*Task:* Lines of the material that include the string "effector" should be returned.

^^^^^^^^

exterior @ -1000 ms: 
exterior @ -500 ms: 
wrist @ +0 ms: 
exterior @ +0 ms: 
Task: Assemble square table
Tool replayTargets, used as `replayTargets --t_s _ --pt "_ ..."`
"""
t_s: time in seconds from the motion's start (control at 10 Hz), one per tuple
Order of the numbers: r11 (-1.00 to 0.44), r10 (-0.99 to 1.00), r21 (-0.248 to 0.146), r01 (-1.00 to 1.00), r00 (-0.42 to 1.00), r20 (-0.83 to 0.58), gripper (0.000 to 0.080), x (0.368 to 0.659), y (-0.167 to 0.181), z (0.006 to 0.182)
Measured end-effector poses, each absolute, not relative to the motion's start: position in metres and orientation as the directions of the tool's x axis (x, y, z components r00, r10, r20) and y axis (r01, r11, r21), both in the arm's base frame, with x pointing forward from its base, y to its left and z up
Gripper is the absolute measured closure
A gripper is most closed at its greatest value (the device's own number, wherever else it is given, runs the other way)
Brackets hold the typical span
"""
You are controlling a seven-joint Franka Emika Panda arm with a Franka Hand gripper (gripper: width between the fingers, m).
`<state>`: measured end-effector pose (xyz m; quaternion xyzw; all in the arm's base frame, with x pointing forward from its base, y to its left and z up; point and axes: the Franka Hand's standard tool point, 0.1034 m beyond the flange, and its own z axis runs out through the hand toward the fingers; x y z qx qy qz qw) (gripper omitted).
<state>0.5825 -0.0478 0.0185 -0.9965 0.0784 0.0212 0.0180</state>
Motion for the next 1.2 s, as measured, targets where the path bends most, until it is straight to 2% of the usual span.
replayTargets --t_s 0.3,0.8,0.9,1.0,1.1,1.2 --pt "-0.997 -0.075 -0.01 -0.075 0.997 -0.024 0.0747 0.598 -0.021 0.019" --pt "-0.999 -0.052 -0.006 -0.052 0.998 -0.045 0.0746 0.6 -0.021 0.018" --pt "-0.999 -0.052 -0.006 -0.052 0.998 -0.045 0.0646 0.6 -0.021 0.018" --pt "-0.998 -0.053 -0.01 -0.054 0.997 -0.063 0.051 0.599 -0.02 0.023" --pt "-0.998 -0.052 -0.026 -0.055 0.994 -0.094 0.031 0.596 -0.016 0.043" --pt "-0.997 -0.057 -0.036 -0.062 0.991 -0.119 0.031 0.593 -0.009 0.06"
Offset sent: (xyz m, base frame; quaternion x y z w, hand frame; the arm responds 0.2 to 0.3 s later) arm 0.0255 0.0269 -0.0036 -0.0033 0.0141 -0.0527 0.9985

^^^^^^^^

*Your response:*
Measured end-effector poses, each absolute, not relative to the motion's start: position in metres and orientation as the directions of the tool's x axis (x, y, z components r00, r10, r20) and y axis (r01, r11, r21), both in the arm's base frame, with x pointing forward from its base, y to its left and z up
`<state>`: measured end-effector pose (xyz m; quaternion xyzw; all in the arm's base frame, with x pointing forward from its base, y to its left and z up; point and axes: the Franka Hand's standard tool point, 0.1034 m beyond the flange, and its own z axis runs out through the hand toward the fingers; x y z qx qy qz qw) (gripper omitted).

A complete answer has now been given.